Last July, I was diagnosed with Asperger’s Syndrome. The DSM manual (used to diagnose mental illnesses) chose to remove “Aspergers” in the latest edition because it is named after a person, replacing it with “Autism Spectrum Level 1, no delay in speech or intellectual development.” I tend to refer to myself as an “Aspie.” Semantics aside, this diagnosis was a blessed relief, pointing me towards a community where I could contribute, grow, and be myself, giving me tools to better understand and manage my condition (instead of my shots-in-the-dark approach), and making me feel for the first time ever like I deserved to be well and happy in my life. I quit fearing “The Thing,” and dropped 29 years of resentment about being different- I felt fifty pounds lighter. I decided I didn’t want to die, after all. Perhaps my family would indeed be better off if I were here with them.

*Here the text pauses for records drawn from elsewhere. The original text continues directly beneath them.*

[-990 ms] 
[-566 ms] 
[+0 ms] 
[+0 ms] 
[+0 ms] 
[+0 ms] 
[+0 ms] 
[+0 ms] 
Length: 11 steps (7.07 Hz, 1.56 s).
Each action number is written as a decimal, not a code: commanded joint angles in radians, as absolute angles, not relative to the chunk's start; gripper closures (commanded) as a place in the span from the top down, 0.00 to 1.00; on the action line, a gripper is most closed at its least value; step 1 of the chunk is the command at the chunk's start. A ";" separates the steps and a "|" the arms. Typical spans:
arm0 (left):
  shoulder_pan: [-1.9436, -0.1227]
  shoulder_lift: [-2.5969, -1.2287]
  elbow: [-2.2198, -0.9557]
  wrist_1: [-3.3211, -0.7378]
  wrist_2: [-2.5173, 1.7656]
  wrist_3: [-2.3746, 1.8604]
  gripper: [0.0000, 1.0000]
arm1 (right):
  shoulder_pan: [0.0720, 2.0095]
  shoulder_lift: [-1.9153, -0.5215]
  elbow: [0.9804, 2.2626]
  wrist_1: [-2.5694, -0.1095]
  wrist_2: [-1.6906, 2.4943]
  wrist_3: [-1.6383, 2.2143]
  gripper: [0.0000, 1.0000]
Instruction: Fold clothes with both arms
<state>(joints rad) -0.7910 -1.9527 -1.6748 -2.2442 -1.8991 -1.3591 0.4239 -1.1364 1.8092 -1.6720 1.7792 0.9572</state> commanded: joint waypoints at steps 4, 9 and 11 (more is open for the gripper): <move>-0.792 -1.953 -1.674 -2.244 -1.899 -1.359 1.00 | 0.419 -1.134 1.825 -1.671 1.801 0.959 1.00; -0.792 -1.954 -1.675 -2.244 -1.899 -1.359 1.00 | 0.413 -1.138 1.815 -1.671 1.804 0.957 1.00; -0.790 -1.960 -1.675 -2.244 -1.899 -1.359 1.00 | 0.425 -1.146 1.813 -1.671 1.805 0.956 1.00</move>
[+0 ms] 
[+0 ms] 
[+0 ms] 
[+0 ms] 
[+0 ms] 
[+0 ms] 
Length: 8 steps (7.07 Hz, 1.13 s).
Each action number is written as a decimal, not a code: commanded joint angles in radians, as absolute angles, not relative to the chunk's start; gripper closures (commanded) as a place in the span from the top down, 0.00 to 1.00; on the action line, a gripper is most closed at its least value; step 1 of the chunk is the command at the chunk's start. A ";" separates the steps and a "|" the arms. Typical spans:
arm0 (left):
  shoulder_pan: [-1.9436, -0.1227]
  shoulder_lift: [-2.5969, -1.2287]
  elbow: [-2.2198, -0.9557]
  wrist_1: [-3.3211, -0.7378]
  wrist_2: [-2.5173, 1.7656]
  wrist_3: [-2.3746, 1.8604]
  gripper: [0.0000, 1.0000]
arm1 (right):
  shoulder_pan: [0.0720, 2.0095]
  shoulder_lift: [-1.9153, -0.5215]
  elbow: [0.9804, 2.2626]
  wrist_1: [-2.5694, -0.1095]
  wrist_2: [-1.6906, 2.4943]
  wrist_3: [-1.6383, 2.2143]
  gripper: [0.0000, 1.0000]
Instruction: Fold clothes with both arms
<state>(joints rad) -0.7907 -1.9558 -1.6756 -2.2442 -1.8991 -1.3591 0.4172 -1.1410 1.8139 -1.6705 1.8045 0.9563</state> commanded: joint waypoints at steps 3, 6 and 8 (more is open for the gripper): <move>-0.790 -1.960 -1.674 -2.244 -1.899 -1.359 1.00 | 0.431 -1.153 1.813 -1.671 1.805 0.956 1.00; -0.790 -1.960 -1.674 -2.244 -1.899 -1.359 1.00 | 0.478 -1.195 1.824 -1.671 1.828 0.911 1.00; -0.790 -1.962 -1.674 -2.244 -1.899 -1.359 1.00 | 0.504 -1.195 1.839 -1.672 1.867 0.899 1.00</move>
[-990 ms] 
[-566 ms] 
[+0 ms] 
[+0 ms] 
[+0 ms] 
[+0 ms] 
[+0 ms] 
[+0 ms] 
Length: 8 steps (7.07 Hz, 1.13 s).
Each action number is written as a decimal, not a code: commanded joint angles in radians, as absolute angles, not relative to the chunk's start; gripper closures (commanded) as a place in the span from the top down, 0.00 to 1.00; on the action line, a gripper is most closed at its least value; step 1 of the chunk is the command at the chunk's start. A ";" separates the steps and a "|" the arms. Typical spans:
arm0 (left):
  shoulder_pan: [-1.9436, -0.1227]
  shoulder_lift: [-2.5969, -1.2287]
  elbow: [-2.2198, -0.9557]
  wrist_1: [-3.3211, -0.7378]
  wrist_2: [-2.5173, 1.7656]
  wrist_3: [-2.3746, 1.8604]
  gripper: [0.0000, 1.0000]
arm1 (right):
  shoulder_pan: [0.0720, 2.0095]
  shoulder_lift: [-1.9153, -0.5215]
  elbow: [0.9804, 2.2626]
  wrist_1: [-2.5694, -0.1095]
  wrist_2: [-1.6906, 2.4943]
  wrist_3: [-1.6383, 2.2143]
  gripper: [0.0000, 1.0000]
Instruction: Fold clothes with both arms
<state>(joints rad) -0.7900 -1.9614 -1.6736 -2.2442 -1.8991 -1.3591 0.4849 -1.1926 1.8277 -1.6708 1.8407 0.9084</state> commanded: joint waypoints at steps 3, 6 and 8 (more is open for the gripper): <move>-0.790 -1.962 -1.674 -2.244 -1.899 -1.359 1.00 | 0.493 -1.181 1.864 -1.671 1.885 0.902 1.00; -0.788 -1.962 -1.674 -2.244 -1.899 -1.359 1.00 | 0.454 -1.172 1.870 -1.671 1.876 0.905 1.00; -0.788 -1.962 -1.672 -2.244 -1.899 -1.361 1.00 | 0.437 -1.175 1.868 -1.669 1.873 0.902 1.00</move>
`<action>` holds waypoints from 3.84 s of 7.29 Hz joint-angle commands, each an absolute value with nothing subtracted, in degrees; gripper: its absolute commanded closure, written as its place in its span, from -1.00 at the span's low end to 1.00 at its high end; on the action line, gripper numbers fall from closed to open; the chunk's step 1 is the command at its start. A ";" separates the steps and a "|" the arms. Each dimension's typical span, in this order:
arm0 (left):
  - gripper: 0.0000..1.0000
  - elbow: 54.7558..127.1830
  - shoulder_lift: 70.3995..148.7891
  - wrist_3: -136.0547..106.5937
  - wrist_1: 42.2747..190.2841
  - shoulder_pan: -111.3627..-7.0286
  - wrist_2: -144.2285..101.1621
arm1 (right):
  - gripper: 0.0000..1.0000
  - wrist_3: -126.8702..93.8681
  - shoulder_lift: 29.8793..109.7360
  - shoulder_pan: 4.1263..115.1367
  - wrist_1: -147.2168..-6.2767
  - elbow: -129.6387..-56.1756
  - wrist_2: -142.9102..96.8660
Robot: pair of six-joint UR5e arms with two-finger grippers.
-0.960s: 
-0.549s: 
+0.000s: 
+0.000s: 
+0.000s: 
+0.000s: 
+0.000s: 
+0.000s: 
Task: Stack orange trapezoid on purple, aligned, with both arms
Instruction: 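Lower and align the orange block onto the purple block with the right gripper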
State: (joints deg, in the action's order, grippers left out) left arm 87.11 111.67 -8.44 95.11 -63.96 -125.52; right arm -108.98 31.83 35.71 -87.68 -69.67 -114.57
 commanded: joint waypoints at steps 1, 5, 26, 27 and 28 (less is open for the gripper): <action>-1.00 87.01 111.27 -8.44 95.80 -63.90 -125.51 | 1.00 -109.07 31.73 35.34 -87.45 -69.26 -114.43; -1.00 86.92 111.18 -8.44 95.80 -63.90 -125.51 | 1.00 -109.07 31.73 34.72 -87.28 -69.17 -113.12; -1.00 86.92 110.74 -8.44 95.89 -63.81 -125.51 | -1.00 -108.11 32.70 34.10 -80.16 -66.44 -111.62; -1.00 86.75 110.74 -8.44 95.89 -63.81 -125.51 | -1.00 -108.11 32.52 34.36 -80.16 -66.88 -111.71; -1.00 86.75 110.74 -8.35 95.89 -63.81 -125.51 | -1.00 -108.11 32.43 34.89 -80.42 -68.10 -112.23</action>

The diagnosis was the clearest-cut “end and a beginning” I’ve ever experienced in my life- more powerful than leaving my birth family as a teen, more than going to college or immigrating to the other side of the world, and more than becoming a wife, then a mother. Before last May, I had no idea that Aspergers could be expressed in any kind of person, not just in math-genius little boys who line up the train sets and beat their heads on the wall. I wish I’d known differently sooner. Let me back up and explain how I got to Aspergers. You were here, too, for part of it. You saw the outside, but let me explain the inside.

Two years ago, sometime after the Hummingbird release, I started “glitching” worse than usual. This was my private term for noticing when my perceptions of the world around me were either illogical or impossible, or when my mind goes blank. I was retaining very little information spoken to me, sometimes not even hearing it. This has always been something of a problem that I’d learned to compensate for, but my strategies were not working. When I sat to write a blog post, I felt deeply confused, lost in a sea of links and pages and photo files and swimming words. I started to make more mistakes, and to get nauseous headaches while sitting in front of the screen. I told myself I was tired, worn out, I’d rest after I got the next collection out and everything would be fine. I had less and less patience or time for my family, desperately trying to make Cake into what I knew it could be, failing, and also failing my husband and daughter.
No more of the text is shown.